TASK. Nothing in the records should be changed in the copy, though the pictures must be left out.
━━━━━━━━━━━━━━━━━━━━
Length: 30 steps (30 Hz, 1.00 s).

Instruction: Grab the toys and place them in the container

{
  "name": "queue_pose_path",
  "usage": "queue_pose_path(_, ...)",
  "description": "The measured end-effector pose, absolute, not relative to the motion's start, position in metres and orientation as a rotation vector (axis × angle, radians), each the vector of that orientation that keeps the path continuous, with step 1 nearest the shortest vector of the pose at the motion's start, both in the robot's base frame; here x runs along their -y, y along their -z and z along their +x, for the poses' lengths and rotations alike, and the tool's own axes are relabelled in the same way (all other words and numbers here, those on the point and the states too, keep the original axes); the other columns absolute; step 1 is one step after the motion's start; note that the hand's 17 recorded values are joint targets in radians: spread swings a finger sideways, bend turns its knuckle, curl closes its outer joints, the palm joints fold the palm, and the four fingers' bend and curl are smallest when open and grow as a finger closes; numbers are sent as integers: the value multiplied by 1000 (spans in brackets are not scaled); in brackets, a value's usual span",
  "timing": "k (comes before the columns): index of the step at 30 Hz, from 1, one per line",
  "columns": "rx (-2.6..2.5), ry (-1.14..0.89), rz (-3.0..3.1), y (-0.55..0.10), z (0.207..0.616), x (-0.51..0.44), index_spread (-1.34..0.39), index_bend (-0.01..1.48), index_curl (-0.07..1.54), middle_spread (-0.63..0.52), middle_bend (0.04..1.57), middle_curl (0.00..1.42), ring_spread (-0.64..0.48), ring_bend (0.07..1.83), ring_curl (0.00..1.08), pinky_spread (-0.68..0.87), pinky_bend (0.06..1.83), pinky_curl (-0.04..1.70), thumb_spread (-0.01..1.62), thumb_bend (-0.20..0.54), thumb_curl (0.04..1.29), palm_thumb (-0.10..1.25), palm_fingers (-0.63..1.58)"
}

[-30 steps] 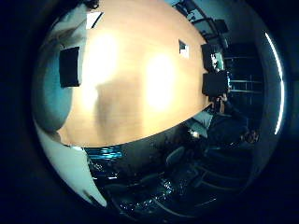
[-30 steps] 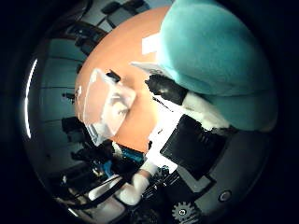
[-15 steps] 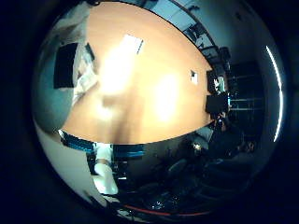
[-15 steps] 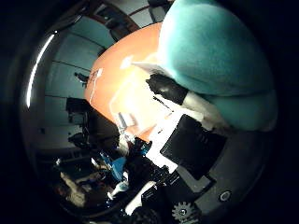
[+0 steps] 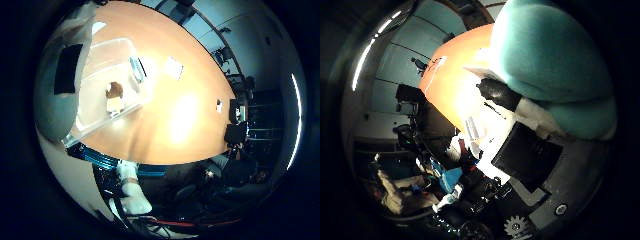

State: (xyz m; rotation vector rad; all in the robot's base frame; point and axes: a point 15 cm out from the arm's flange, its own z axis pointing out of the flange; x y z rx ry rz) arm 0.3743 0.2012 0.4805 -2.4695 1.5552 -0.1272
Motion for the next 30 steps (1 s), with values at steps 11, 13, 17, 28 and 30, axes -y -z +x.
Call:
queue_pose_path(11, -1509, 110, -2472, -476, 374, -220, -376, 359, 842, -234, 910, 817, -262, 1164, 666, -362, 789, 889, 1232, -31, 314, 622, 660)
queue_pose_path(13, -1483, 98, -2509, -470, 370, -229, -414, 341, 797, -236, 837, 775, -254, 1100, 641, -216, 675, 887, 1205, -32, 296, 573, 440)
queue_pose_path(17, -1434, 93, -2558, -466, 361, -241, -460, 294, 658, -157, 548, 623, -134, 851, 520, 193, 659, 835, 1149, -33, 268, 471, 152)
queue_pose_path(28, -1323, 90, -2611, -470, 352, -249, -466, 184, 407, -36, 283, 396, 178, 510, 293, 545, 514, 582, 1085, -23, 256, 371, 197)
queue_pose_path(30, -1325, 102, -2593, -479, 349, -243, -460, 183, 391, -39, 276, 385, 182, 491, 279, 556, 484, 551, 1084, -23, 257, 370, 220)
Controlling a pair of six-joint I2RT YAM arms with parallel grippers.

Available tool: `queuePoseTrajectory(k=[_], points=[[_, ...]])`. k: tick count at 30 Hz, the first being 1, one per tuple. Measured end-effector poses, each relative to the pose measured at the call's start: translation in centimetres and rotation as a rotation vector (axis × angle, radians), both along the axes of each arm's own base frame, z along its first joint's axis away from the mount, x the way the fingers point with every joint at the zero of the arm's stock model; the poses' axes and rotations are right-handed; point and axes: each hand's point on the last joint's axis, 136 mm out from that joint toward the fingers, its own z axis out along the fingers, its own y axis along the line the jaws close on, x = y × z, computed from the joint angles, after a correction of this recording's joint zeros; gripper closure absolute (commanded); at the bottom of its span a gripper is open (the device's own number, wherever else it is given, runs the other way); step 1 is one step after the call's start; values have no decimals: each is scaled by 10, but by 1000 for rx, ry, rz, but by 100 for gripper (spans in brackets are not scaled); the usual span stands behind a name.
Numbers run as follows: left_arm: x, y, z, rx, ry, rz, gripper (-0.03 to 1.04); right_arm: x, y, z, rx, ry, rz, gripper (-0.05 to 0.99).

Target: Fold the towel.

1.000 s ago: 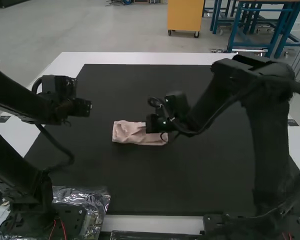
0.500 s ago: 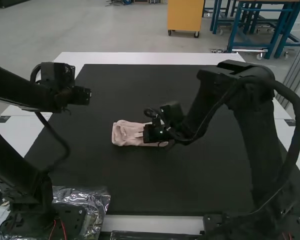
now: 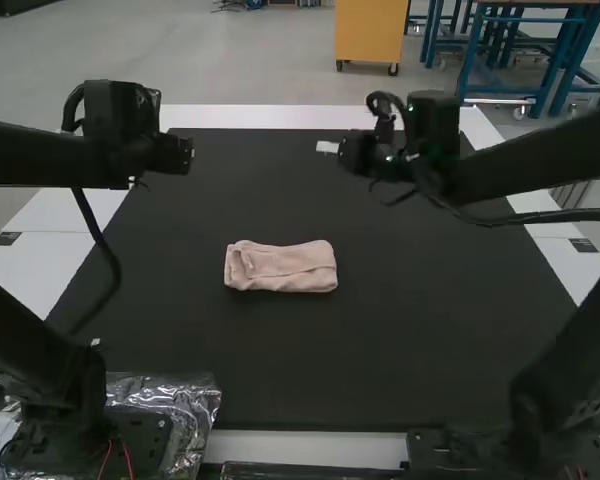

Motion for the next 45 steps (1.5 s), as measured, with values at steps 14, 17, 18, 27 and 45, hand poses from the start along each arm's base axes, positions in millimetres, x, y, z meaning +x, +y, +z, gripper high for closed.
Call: queuePoseTrajectory(k=[14,17,18,27,45], points=[[-63,-8,121,32,-313,-34,4,-70,-118,134,90,-293,-254,12],[-82,-7,136,37,-365,-33,4,-99,-148,161,114,-386,-325,12],[-89,-6,139,37,-379,-33,4,-109,-156,167,119,-413,-346,12],[-160,1,165,25,-536,-27,4,-235,-202,209,203,-664,-481,12],[-265,7,169,-15,-809,-41,6,-263,-232,188,112,-635,-698,3]])
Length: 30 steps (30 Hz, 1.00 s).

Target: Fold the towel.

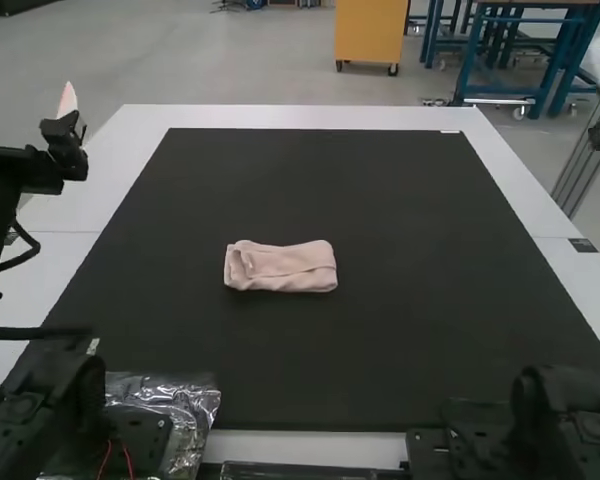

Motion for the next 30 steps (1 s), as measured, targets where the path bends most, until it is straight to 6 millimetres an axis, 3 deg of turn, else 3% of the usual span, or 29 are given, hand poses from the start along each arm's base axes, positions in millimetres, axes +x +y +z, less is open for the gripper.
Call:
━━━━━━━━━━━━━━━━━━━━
FINISHED TASK.
Length: 30 steps (30 Hz, 1.00 s).

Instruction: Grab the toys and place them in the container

{
  "name": "queue_pose_path",
  "usage": "queue_pose_path(_, ...)",
  "description": "The measured end-effector pose, absolute, not relative to the motion's start, position in metres and orientation as a rotation vector (axis × angle, radians), each the vector of that orientation that keeps the path continuous, with step 1 nearest the shortest vector of the pose at the motion's start, both in the robot's base frame; here x runs along their -y, y along their -z and z along their +x, for the poses' lengths and rotations alike, and the tool's own axes are relabelled in the same way (all other words and numbers here, those on the point and the states too, keep the original axes); the other columns absolute; step 1 is one step after the motion's start; note that the hand's 17 recorded values are joint targets in radians: spread swings a finger sideways, bend turns its knuckle, curl closes its outer joints, the palm joints fold the palm, and the four fingers' bend and curl are smallest when open and grow as a finger closes; numbers are sent as integers: the value multiplied by 1000 (spans in brackets are not scaled); in brackets, a value's usual span",
  "timing": "k (comes before the columns): index of the step at 30 Hz, from 1, one per line",
  "columns": "rx (-2.6..2.5), ry (-1.14..0.89), rz (-3.0..3.1), y (-0.55..0.10), z (0.207..0.616), x (-0.51..0.44), index_spread (-1.34..0.39), index_bend (-0.01..1.48), index_curl (-0.07..1.54), middle_spread (-0.63..0.52), middle_bend (0.04..1.57), middle_curl (0.00..1.42), ring_spread (-0.64..0.48), ring_bend (0.07..1.83), ring_curl (0.00..1.08), pinky_spread (-0.68..0.87), pinky_bend (0.06..1.83), pinky_curl (-0.04..1.70), thumb_spread (-0.01..1.62), thumb_bend (-0.20..0.54), thumb_curl (0.04..1.29), palm_thumb (-0.10..1.25), palm_fingers (-0.63..1.58)"
}

[-30 steps] 
[-30 steps] 
[-15 steps] 
[-15 steps] 
[+0 steps] 

State: (xyz m; rotation vector rad; all in the robot's base frame; point and axes: a point 15 cm out from the arm's flange, its own z axis pointing out of the flange; x y z rx ry rz) arm 0.3743 0.2012 0.4805 -2.4695 1.5552 -0.1272
Motion for the next 30 steps (1 s), with values at steps 11, 13, 17, 28 and 30, axes -y -z +x.
Call:
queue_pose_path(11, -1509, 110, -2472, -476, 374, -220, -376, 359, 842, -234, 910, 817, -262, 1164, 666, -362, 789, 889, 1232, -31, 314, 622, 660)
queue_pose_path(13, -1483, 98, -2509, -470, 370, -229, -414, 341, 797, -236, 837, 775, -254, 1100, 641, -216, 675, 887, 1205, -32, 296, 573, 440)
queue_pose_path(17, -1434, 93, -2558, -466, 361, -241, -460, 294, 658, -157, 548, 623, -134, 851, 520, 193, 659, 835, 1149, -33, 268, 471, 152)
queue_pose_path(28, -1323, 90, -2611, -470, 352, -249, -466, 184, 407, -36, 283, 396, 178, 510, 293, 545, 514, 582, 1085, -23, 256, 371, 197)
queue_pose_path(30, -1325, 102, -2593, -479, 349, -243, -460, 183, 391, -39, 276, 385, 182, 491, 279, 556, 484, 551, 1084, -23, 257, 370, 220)
Controlling a pair of six-joint I2RT YAM arms with parallel grippers.

Available tool: `queuePoseTrajectory(k=[_], points=[[_, ...]])`. k: tick count at 30 Hz, the first being 1, one per tuple. Measured end-effector poses, each relative to the pose measured at the call's start: translation in centimetres and rotation as a rotation vector (axis × angle, radians), both along the axes of each arm's own base frame, z along its first joint's axis away from the mount, x the way the fingers point with every joint at the zero of the arm's stock model; the poses' axes and rotations are right-handed; point and axes: each hand's point on the last joint's axis, 136 mm out from that joint toward the fingers, its own z axis out along the fingers, its own y axis along the line the jaws close on, x = y × z, computed from the joint angles, after a correction of this recording's joint zeros; gripper closure absolute (commanded); at the bottom of its span a gripper is open (the device's own number, wherever else it is given, runs the other way); step 1 is one step after the call's start; values have no decimals: each is scaled by 10, but by 1000 for rx, ry, rz, but by 100 for gripper (spans in brackets are not scaled); the usual span stands behind a name.
Numbers run as follows: left_arm: x, y, z, rx, ry, rz, gripper (-0.03 to 1.04); right_arm: x, y, z, rx, ry, rz, gripper (-0.05 to 0.99).

Target: Fold the towel.

1.000 s ago: 
0.500 s ago: 
now: 

Motion for the next 45 steps (1.5 s), as measured, with values at steps 14, 17, 18, 27 and 45, hand poses from the start along each arm's base axes, positions in millimetres, x, y, z meaning +x, +y, +z, gripper high for closed.
Call: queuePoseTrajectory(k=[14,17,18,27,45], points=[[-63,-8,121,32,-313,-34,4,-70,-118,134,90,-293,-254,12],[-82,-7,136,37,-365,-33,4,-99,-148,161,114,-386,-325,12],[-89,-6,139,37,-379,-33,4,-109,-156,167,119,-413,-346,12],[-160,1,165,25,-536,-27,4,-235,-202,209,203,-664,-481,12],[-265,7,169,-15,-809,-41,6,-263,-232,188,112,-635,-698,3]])
Length: 30 steps (30 Hz, 1.00 s).

Target: Fold the towel.


Motion for the next 30 steps (1 s), as measured, targets where the path bends most, until it is straight to 6 millimetres an axis, 3 deg of turn, else 3% of the usual span, or 29 are given, hand poses from the start along each arm's base axes, positions in millimetres, axes +x +y +z, less is open for the gripper.
Call:

The answer has been written out in full.